Water has found its level with Harper and J.T. Realmuto, two of baseball's hottest hitters in the month of August. Had Hoskins also been going well at this time, just imagine the run totals or win streaks the Phillies could have run off. 

Instead, on Sunday they wasted a rare strong pitching performance from someone other than Aaron Nola. Jason Vargas limited the Padres to two runs over 5⅔ innings. He has allowed two runs or fewer in three of his four starts as a Phillie but the team is just 1-3 because it has scored a total of five runs with Vargas in the game in his four starts.

"If we keep pitching like we do and the bullpen keeps pitching like (it has), we've seen how hot we can get quickly," Hoskins said.
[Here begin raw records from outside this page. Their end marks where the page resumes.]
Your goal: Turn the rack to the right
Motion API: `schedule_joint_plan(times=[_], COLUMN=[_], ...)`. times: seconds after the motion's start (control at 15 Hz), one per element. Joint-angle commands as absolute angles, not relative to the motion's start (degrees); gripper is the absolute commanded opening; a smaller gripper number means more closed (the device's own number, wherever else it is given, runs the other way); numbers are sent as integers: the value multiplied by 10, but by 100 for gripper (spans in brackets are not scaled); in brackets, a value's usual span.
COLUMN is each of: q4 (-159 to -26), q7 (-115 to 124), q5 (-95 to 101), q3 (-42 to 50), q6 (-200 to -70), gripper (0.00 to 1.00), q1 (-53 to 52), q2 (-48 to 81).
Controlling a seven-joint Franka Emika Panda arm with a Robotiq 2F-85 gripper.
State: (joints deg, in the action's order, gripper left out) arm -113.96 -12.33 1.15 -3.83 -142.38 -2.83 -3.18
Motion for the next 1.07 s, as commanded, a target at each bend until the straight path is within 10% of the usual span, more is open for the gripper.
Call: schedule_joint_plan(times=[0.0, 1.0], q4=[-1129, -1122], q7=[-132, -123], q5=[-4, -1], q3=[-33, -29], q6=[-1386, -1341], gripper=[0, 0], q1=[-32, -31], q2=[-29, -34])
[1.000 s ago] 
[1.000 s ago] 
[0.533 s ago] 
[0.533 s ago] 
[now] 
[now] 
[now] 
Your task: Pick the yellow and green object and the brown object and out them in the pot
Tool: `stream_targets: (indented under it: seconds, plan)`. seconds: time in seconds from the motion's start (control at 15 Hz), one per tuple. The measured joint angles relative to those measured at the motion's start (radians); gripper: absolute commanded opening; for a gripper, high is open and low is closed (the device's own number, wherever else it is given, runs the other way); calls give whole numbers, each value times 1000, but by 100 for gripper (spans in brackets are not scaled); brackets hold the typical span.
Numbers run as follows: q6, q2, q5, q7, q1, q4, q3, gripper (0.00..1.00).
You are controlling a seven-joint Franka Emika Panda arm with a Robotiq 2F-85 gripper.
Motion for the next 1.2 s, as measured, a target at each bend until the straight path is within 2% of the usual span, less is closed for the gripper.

"We swept a good team in the Cubs. Obviously, disappointing to lose a series to the Padres, but we talked about this a couple nights ago — you could feel the difference in here this week. It just feels a little different. There's a little more swagger and a little more confidence. Tough loss today but we'll be all right."

The Phillies have 38 games left to make a run and end a playoff drought of seven years. Harper was surprised when it was relayed to him Sunday that no Phillies team since 1990 has had its longest winning streak last just four games.

"That's crazy," he said. "In the game now, you see (Jacob) deGrom for six and see somebody else out of the bullpen, four other guys, three other guys. The game has definitely changed. It's evolved.

"Hopefully we can break that a little bit and win five in a row. Why not?"

One reason to remain skeptical: The last two times the Phillies have won four in a row, they lost their next series to the Marlins and Padres. You just don't know which Phillies will team show up on a given day.